It is determined that vibro-impact systems in practical applications generate a number of problems because of the fact that in the regimes in which steady state motions take place multivalued motions are observed. Here it is shown that in a definite investigated case multivalued stable regimes of motion do not exist in the system. Here the investigation of single valued solutions is performed. They are especially useful for practical applications according to the performance of impact processes. The presented graphical relationships enable to choose the regimes suitable for practical applications that are with decaying impacts as well as stationary stable regimes.
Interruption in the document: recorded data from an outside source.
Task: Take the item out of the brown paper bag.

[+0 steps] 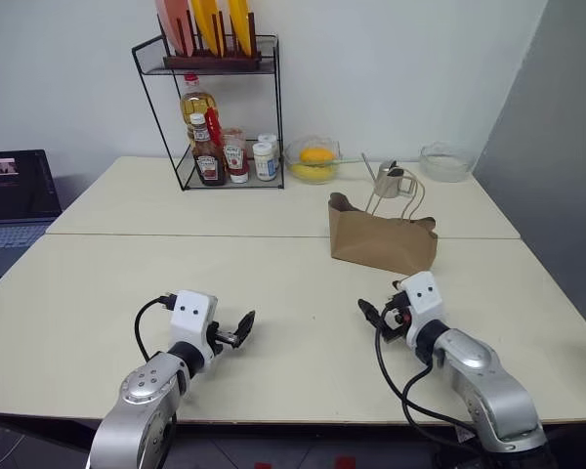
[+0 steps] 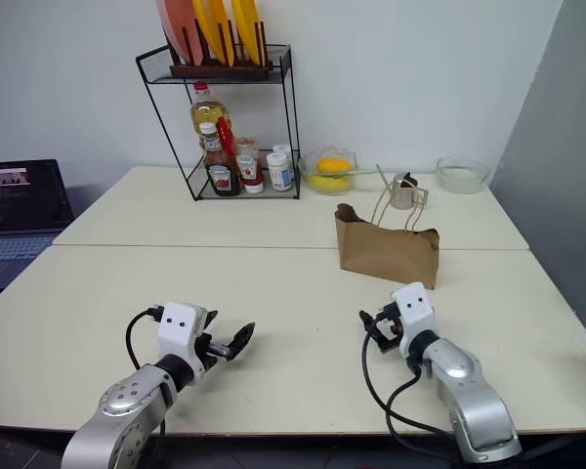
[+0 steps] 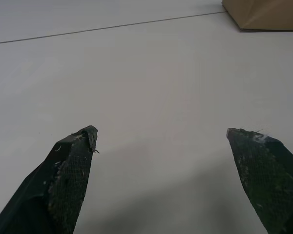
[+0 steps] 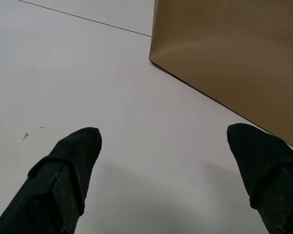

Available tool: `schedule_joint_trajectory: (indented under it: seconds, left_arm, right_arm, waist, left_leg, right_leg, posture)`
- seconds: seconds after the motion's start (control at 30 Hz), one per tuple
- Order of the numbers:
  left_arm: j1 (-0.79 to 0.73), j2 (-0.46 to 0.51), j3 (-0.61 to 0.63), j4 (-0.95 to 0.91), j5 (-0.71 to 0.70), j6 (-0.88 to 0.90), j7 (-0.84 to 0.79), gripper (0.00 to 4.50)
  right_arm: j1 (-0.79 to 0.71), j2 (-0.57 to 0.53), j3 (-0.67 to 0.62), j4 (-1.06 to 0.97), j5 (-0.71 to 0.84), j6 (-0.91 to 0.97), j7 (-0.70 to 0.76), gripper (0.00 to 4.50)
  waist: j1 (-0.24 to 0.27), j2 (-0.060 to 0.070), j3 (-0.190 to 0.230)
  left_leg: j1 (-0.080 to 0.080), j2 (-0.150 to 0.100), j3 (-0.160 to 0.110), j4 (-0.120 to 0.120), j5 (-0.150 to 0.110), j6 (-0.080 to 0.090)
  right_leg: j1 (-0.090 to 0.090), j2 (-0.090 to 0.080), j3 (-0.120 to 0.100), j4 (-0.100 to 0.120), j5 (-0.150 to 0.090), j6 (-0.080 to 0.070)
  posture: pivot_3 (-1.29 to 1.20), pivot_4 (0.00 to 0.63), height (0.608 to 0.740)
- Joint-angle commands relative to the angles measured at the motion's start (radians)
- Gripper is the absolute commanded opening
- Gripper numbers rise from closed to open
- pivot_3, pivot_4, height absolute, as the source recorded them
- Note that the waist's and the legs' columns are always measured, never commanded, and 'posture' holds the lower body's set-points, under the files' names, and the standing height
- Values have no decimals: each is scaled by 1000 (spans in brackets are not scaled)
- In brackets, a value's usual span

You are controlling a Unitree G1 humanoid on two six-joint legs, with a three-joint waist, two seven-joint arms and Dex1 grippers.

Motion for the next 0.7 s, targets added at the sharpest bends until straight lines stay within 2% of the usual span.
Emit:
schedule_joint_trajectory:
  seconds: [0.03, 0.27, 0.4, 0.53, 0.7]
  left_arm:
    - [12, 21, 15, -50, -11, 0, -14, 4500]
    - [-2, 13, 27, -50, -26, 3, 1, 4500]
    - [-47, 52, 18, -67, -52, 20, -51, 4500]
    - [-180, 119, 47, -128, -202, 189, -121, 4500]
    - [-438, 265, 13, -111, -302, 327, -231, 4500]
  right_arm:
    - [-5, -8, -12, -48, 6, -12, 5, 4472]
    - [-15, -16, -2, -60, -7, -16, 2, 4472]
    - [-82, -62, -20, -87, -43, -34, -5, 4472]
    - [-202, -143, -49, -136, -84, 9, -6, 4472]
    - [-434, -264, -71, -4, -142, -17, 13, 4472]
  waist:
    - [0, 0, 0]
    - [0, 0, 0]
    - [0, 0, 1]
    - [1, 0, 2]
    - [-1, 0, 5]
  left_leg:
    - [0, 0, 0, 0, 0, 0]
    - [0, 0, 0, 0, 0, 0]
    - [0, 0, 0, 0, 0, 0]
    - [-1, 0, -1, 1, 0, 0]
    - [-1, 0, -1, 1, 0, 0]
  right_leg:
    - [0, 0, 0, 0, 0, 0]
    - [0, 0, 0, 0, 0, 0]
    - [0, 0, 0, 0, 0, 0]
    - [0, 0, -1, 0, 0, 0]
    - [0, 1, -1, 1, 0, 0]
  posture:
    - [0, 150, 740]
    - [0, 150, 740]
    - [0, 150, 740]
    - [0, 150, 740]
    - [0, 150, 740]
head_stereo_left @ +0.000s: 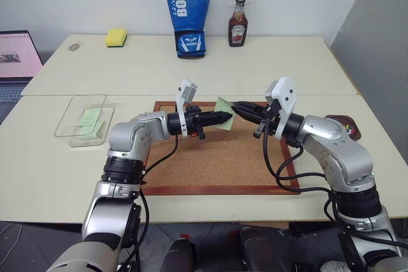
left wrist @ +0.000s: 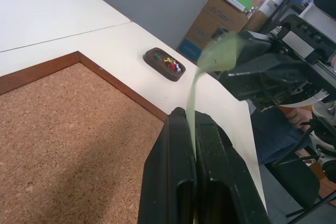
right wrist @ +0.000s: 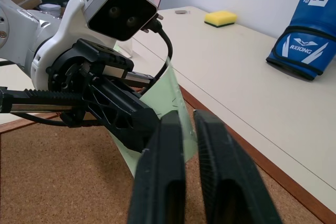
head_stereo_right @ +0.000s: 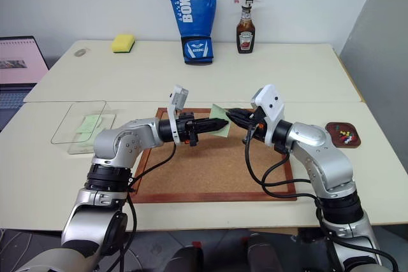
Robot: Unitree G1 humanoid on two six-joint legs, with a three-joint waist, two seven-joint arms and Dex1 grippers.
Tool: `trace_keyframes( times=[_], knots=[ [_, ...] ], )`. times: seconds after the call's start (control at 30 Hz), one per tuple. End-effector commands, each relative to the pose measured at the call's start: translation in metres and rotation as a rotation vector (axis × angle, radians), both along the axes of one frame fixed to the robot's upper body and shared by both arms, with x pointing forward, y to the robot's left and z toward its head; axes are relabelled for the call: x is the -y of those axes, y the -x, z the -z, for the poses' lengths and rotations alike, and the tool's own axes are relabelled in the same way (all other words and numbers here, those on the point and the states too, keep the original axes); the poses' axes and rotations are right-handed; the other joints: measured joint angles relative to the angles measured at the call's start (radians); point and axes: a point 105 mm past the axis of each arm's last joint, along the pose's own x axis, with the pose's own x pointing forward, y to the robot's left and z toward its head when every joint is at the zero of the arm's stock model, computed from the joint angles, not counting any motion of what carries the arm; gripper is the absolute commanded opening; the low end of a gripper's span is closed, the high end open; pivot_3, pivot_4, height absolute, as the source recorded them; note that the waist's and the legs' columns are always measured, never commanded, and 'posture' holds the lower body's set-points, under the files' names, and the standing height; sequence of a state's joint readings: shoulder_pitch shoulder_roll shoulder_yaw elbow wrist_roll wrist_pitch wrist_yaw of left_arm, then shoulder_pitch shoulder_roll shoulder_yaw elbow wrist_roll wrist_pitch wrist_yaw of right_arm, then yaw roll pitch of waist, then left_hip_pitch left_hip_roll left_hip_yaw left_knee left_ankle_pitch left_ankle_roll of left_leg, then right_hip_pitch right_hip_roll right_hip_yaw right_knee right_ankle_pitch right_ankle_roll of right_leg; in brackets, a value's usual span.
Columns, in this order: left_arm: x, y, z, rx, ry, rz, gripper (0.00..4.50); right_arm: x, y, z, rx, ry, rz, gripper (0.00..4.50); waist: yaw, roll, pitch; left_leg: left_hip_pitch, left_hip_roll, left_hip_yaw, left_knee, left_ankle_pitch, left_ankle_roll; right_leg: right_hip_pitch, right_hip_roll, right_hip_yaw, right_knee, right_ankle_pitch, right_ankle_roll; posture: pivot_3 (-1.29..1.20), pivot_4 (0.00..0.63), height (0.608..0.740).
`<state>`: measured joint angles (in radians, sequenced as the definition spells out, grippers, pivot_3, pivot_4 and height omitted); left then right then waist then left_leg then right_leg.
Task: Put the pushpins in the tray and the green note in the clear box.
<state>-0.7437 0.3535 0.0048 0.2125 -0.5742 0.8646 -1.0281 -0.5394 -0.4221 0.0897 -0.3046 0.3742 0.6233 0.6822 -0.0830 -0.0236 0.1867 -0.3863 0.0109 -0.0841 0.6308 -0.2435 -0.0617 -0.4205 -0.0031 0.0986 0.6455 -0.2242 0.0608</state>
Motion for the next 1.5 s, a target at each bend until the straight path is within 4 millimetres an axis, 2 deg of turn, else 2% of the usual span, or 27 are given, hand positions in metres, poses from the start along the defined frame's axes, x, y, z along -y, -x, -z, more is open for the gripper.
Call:
trace_keyframes(
  times=[0.03, 0.23, 0.33, 0.47, 0.57, 0.63, 0.73, 0.8, 0.93, 1.0, 1.07, 1.23, 1.27, 1.3, 1.5],
  knots=[
    [-0.001, 0.002, -0.013, 0.047, 0.023, 0.009, 0.00, 0.006, 0.000, -0.011, 0.038, -0.004, 0.012, 1.61, 0.000, 0.000, 0.000, 0.000, 0.000, 0.000, 0.000, 0.000, 0.000, 0.000, 0.000, 0.000, 0.000, 0.000, 0.000, 0.00, 0.150, 0.740],
    [-0.015, -0.003, -0.019, 0.063, 0.033, -0.062, 0.00, 0.010, 0.004, -0.016, 0.032, -0.013, 0.000, 2.98, 0.000, 0.000, 0.000, 0.000, 0.000, 0.000, 0.000, 0.000, 0.000, 0.000, 0.000, 0.000, 0.000, 0.000, 0.000, 0.00, 0.150, 0.740],
    [-0.032, -0.008, -0.019, 0.085, 0.008, -0.148, 0.00, 0.007, 0.011, -0.031, 0.023, -0.066, -0.042, 3.53, -0.001, 0.000, 0.000, 0.000, 0.000, 0.000, 0.000, 0.000, 0.000, 0.000, 0.000, 0.000, 0.000, 0.000, 0.000, 0.00, 0.150, 0.740],
    [-0.069, -0.022, -0.029, 0.161, -0.042, -0.364, 0.00, -0.013, 0.028, -0.056, -0.007, -0.171, -0.168, 4.34, -0.002, 0.000, 0.000, 0.000, 0.000, 0.000, 0.000, 0.000, 0.000, 0.000, 0.000, 0.000, 0.000, 0.000, 0.000, 0.00, 0.150, 0.740],
    [-0.096, -0.026, -0.033, 0.212, -0.115, -0.516, 0.00, -0.030, 0.043, -0.064, -0.012, -0.186, -0.243, 4.43, -0.003, 0.000, 0.000, 0.000, 0.001, -0.001, 0.000, 0.000, 0.000, -0.001, 0.001, 0.000, 0.001, 0.000, 0.000, 0.00, 0.150, 0.740],
    [-0.118, -0.030, -0.033, 0.253, -0.188, -0.661, 0.00, -0.040, 0.050, -0.067, -0.012, -0.188, -0.284, 4.43, -0.001, 0.000, 0.000, 0.000, 0.001, -0.002, -0.001, 0.000, 0.000, -0.001, 0.001, -0.001, 0.000, 0.000, 0.000, 0.00, 0.150, 0.740],
    [-0.182, -0.038, -0.040, 0.321, -0.309, -1.073, 0.00, -0.049, 0.054, -0.069, -0.012, -0.201, -0.315, 4.43, 0.001, 0.000, 0.000, 0.000, 0.001, -0.001, -0.001, 0.000, 0.000, -0.001, 0.000, -0.001, 0.000, 0.000, -0.001, 0.00, 0.150, 0.740],
    [-0.203, -0.036, -0.041, 0.353, -0.376, -1.206, 0.00, -0.050, 0.054, -0.069, -0.015, -0.203, -0.320, 4.43, 0.002, 0.000, 0.000, -0.001, 0.001, -0.001, 0.000, 0.000, 0.000, -0.001, 0.000, -0.001, 0.000, 0.000, 0.000, 0.00, 0.150, 0.740],
    [-0.273, -0.022, -0.045, 0.387, -0.474, -1.611, 0.00, -0.055, 0.056, -0.064, -0.019, -0.193, -0.342, 4.43, 0.005, 0.000, 0.000, -0.001, 0.001, -0.002, 0.000, 0.000, 0.000, -0.001, 0.000, -0.002, 0.000, 0.000, 0.000, 0.00, 0.150, 0.740],
    [-0.292, -0.016, -0.045, 0.384, -0.501, -1.716, 0.00, -0.056, 0.056, -0.062, -0.018, -0.182, -0.345, 4.43, 0.005, 0.000, 0.000, 0.000, 0.001, -0.002, 0.000, 0.000, 0.000, -0.001, 0.000, -0.002, 0.000, 0.000, 0.000, 0.00, 0.150, 0.740],
    [-0.297, -0.015, -0.036, 0.342, -0.500, -1.742, 0.00, -0.055, 0.054, -0.061, -0.018, -0.182, -0.340, 4.43, 0.005, 0.000, 0.000, 0.000, 0.001, -0.002, 0.000, 0.000, 0.000, -0.001, 0.000, -0.002, 0.000, 0.000, 0.000, 0.00, 0.150, 0.740],
    [-0.294, -0.024, -0.019, 0.268, -0.459, -1.716, 0.00, -0.054, 0.052, -0.061, -0.015, -0.182, -0.324, 4.43, 0.019, 0.000, 0.000, 0.000, 0.000, -0.002, 0.000, 0.000, 0.000, 0.000, -0.001, -0.002, 0.000, 0.000, 0.000, 0.00, 0.150, 0.740],
    [-0.294, -0.027, -0.015, 0.241, -0.433, -1.719, 0.20, -0.054, 0.051, -0.060, -0.012, -0.177, -0.319, 4.47, 0.020, -0.001, 0.000, 0.000, 0.000, -0.002, 0.000, 0.000, 0.000, 0.000, -0.001, -0.002, 0.000, 0.000, 0.000, 0.00, 0.150, 0.740],
    [-0.294, -0.029, -0.013, 0.224, -0.418, -1.720, 0.20, -0.053, 0.051, -0.060, -0.010, -0.175, -0.314, 4.47, 0.021, -0.001, 0.000, 0.000, 0.001, -0.002, 0.000, 0.000, 0.000, 0.000, 0.000, -0.002, 0.000, 0.000, 0.000, 0.00, 0.150, 0.740],
    [-0.294, -0.040, -0.008, 0.183, -0.389, -1.713, 1.47, -0.047, 0.047, -0.061, 0.000, -0.167, -0.265, 4.50, 0.026, -0.001, 0.000, -0.001, 0.001, -0.002, 0.000, 0.000, 0.000, 0.000, 0.000, -0.003, 0.000, 0.000, 0.000, 0.00, 0.150, 0.740]
  ],
)
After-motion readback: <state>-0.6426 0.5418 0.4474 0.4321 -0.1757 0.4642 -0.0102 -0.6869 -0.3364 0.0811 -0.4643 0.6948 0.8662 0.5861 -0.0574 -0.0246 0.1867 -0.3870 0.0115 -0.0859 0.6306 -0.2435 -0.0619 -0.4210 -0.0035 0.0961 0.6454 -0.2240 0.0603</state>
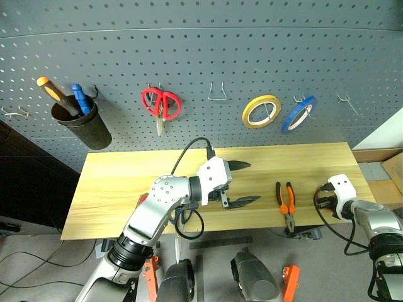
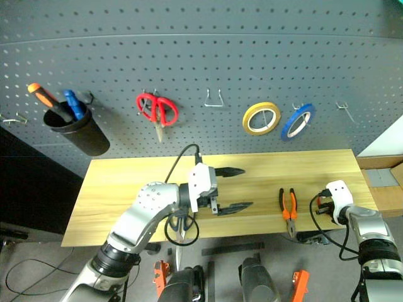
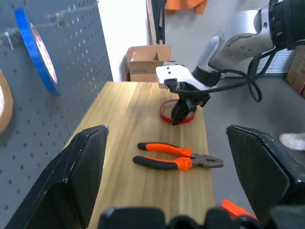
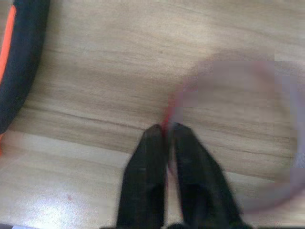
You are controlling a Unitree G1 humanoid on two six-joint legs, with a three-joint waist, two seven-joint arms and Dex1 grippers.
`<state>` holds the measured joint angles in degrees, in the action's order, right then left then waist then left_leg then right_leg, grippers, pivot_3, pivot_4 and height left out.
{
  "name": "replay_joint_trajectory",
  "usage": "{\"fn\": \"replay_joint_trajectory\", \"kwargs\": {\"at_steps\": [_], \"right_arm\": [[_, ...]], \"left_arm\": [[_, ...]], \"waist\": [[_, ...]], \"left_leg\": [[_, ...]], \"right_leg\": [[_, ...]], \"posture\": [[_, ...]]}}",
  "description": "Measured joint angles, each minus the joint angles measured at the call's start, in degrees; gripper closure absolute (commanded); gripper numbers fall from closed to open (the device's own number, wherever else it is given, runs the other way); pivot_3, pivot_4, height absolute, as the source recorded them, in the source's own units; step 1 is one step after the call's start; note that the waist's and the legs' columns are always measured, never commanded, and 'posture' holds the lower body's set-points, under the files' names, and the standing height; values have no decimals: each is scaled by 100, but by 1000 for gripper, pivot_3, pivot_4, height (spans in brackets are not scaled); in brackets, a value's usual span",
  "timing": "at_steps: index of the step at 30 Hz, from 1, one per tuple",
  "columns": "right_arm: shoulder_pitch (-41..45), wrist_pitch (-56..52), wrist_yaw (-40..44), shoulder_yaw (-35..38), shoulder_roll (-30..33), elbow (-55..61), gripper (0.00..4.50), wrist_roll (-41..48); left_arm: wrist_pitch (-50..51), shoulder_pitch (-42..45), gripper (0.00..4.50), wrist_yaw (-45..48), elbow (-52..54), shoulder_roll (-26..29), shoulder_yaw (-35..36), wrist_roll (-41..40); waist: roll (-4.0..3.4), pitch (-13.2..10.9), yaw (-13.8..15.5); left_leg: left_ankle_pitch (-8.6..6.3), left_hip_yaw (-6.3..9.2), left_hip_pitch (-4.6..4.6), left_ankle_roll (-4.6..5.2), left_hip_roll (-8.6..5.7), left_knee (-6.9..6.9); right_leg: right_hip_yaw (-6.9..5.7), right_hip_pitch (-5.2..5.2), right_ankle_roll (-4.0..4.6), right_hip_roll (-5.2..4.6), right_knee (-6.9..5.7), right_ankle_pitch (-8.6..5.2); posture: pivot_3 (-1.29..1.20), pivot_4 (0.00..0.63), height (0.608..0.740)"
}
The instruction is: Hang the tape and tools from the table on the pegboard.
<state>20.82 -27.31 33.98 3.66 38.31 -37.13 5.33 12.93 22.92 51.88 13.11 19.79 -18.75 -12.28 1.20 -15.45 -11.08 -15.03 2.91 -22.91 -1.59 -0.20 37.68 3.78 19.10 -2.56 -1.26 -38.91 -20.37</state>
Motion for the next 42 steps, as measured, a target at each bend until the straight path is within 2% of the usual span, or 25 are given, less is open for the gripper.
{"fn": "replay_joint_trajectory", "kwargs": {"at_steps": [7,10,14,16,19,24,35,38,42], "right_arm": [[-876,-467,-481,535,-19,1135,4486,159],[-1526,-712,-857,1054,-31,2508,4486,262],[-2331,-844,-1391,1535,-62,4972,4486,58],[-2337,-848,-1664,1534,-159,5940,4486,-83],[-1869,-862,-1938,1487,-344,6628,4486,-173],[-680,-793,-1908,1243,-204,6314,4486,-203],[788,589,-1349,1094,-175,3053,4486,36],[844,819,-1271,1096,-282,2811,3884,125],[394,813,-1257,1100,-490,3316,2539,299]], "left_arm": [[130,204,254,142,-27,-91,291,-502],[151,271,254,143,-46,-111,307,-546],[130,425,254,108,-68,-270,427,-674],[39,508,254,54,-107,-370,553,-701],[-108,554,254,-26,-239,-418,605,-694],[-260,600,254,-76,-402,-426,655,-654],[-580,625,254,-176,-596,-486,657,-459],[-593,628,254,-255,-596,-528,657,-428],[-616,622,254,-336,-606,-511,691,-387]], "waist": [[-7,-2,2],[-24,-9,-24],[-33,-17,-37],[-32,-18,-65],[-33,-24,-98],[-26,-41,-143],[-27,-40,-177],[-27,-40,-177],[-28,-39,-160]], "left_leg": [[-6,-4,-12,6,-6,14],[-7,-8,-18,7,-5,14],[-7,-8,-20,5,-1,13],[-8,-10,-18,5,0,15],[-8,-11,-17,6,-6,17],[-9,-5,-23,8,-8,15],[-15,-11,-62,22,-10,24],[-15,-10,-63,21,-9,24],[-14,-4,-71,19,-8,25]], "right_leg": [[12,7,-9,-1,-3,0],[18,17,-12,0,-5,-2],[22,22,-15,8,-6,-3],[26,22,-19,10,-6,-1],[29,21,-22,8,-6,1],[25,22,-22,7,-2,1],[26,58,-22,0,-5,2],[25,58,-22,0,-5,2],[19,60,-22,0,-5,2]], "posture": [[-331,275,740],[-344,280,740],[-376,290,740],[-384,292,740],[-383,291,740],[-372,282,740],[-342,265,740],[-338,264,740],[-331,260,740]]}}
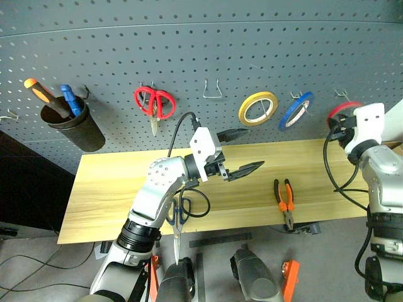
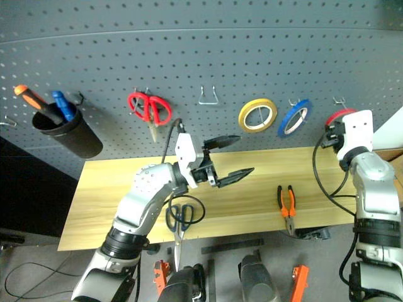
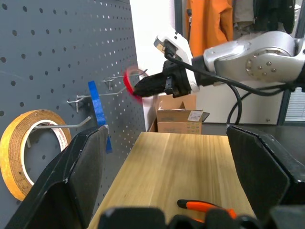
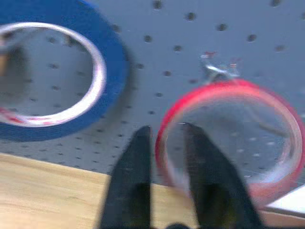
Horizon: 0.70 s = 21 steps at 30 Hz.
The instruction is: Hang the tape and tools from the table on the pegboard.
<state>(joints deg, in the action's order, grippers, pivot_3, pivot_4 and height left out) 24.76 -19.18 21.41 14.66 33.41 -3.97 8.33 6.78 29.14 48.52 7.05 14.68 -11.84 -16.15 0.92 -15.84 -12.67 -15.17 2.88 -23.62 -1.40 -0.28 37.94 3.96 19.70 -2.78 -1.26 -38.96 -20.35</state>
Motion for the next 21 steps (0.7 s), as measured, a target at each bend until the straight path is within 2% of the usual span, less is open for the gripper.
{"fn": "replay_joint_trajectory", "kwargs": {"at_steps": [3,7,13,17,21], "right_arm": [[-585,-263,-82,1,-141,672,1499,31],[-1393,-1622,-597,-6,-546,1949,86,83],[-1634,-3805,-1362,29,-1309,2683,38,190],[-1611,-4384,-1556,11,-1706,2835,38,247],[-1683,-4528,-1681,-198,-1920,2835,38,194]], "left_arm": [[-118,-4,254,-33,-142,73,29,71],[-378,-8,254,132,-516,400,91,206],[-846,-211,254,1010,-704,1081,-78,345],[-828,-413,254,1448,-702,1302,-255,342],[-818,-460,254,1570,-692,1324,-259,342]], "waist": [[-5,3,10],[-8,5,8],[-19,11,-25],[-20,12,-20],[-21,12,-7]], "left_leg": [[2,0,-7,-4,-2,3],[5,1,-16,-8,2,3],[6,-4,-17,-9,6,2],[1,-3,-23,-1,4,2],[1,-2,-24,0,2,3]], "right_leg": [[0,5,0,-2,-1,0],[2,24,0,-3,-12,0],[11,40,0,-7,-25,0],[10,50,0,-10,-31,0],[9,50,0,-11,-32,0]], "posture": [[-338,260,740],[-350,261,740],[-347,259,740],[-344,255,740],[-340,252,740]]}}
Keywords: vibro impact system, single valued regimes, region of existence, eigenfrequencies and forced frequencies.

1. Introduction

In practical applications in engineering various dynamic regimes of motion of vibro-impact systems take place. An important problem is to investigate those regimes of motion, which are used in engineering applications.

In this paper dynamics in some typical regimes of motion are investigated in detail. Vibrations excited by a force of the system performing vibrations with impacts with excitation by a harmonic force are analysed. Graphical results of investigation for the values of parameters which are typical for the vibrating system were obtained and are shown in detail.

The results of investigation are used in the process of design of systems performing vibrations with impacts and they are applied in different types of technological processes and machines of different types.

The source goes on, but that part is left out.